Welcome to the evidence-lite world of the conspiracy theorist, where mysterious forces are at work and nothing is as it seems.
We all love a good conspiracy. Homeland, 24, American Odyssey – even The X-Files is returning to our screens. To most of us, conspiracy theories are just harmless fun. But there is a dark side to them, as governments around the world are beginning to recognise as they struggle to stem the rising tide of destabilising propaganda threatening to carry off society’s more credulous members.
In the borderless world of social media and smartphones, Jonathan Swift’s observation that “falsehood flies and truth comes limping after it” has never been more true.
Last month, the British prime minister David Cameron attacked the “ludicrous conspiracy theories of the extremists” that were enticing young British Muslims onto the path to radicalisation.
The Arab world has no shortage of conspiracy theories. Unsurprisingly, perhaps, many feature Israel or the United States as the sinister puppetmasters behind many of the region’s woes.
For example, Coca-Cola maintains a “Middle East rumors” section on its website, to counter often-repeated claims that its beverages contain ingredients unsuitable for Muslims and that anti-Islamic messages are hidden in its trademark logo.

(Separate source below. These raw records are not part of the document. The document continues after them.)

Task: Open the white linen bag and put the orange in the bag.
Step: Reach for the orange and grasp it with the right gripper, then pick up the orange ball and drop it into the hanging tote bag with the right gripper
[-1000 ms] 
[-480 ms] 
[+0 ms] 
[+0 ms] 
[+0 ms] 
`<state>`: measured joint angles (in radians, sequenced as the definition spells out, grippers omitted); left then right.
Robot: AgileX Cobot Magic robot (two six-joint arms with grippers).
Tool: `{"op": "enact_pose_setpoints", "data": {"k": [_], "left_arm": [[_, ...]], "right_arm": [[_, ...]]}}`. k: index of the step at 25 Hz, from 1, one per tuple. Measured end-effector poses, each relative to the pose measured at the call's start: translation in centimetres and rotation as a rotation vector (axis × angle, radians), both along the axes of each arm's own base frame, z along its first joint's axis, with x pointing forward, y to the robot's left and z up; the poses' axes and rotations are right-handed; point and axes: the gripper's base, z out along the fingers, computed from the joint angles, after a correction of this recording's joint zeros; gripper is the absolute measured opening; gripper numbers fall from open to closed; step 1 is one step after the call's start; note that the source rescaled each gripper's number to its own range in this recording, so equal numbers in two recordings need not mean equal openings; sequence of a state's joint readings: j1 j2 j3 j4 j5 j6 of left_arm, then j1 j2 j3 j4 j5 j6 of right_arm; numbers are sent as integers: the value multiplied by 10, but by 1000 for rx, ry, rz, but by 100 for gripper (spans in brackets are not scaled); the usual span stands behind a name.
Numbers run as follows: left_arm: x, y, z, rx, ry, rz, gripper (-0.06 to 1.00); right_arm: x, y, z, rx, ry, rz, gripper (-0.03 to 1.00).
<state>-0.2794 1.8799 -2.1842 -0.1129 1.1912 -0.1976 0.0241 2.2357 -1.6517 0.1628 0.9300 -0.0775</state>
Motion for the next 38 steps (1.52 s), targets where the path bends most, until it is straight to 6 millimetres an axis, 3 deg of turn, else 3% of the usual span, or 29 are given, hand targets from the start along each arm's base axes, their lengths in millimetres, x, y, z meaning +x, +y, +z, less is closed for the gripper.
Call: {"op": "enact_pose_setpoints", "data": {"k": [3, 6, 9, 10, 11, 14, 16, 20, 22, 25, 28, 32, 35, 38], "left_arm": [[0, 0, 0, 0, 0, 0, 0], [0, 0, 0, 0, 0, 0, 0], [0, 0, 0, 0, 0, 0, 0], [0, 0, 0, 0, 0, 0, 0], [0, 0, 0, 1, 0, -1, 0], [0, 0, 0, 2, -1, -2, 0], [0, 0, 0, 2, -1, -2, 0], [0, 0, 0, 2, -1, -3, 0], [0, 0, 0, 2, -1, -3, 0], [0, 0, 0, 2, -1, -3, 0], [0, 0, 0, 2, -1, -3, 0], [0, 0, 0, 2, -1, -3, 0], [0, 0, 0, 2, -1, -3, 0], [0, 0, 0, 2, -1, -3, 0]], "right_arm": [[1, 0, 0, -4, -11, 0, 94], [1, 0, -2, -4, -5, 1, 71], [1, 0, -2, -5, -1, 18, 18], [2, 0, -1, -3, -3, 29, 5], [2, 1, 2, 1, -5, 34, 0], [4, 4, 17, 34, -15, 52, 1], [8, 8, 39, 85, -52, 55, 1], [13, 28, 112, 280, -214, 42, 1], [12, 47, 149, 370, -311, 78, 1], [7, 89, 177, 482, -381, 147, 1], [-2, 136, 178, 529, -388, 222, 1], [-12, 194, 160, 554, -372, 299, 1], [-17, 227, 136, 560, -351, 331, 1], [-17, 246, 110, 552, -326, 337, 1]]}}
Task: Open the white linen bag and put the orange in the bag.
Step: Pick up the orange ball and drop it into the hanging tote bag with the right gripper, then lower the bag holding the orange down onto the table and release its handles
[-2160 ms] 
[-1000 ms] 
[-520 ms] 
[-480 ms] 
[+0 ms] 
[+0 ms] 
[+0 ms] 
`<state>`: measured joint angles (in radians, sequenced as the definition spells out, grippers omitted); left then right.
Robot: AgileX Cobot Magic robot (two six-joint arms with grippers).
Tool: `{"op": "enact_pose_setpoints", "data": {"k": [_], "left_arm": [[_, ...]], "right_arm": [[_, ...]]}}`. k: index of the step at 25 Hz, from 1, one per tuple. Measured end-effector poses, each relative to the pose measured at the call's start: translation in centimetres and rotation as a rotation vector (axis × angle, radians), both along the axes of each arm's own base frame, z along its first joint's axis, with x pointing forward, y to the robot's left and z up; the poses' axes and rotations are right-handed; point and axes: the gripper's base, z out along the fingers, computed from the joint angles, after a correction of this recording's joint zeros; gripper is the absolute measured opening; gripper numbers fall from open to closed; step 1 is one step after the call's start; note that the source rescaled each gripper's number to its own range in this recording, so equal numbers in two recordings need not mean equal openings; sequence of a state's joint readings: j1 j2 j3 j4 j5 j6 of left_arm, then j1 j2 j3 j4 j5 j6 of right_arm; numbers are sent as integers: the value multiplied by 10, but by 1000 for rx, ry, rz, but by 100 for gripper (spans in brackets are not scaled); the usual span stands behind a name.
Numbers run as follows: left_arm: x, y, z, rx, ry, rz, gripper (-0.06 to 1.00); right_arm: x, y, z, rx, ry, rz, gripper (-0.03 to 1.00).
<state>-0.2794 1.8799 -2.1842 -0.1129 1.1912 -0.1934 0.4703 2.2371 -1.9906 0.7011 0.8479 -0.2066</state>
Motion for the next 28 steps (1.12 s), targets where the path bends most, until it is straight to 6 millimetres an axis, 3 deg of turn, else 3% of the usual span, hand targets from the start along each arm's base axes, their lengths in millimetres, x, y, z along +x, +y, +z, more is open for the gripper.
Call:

Middle East governments are not above muddying the waters. In 2010, for example, Egyptian officials suggested that Mossad agents might somehow be behind a series of shark attacks on tourists in the waters off Sharm El Sheikh.
In August last year, the US ambassador was summoned to the Lebanese foreign ministry to explain false allegations that former US secretary of state Hillary Clinton had conspired with the Muslim Brotherhood to create the terrorist organisation ISIL. Gebran Bassil, Lebanon’s foreign minister, stoked the flames of speculation higher by tweeting details of the meeting to his 65,000 followers.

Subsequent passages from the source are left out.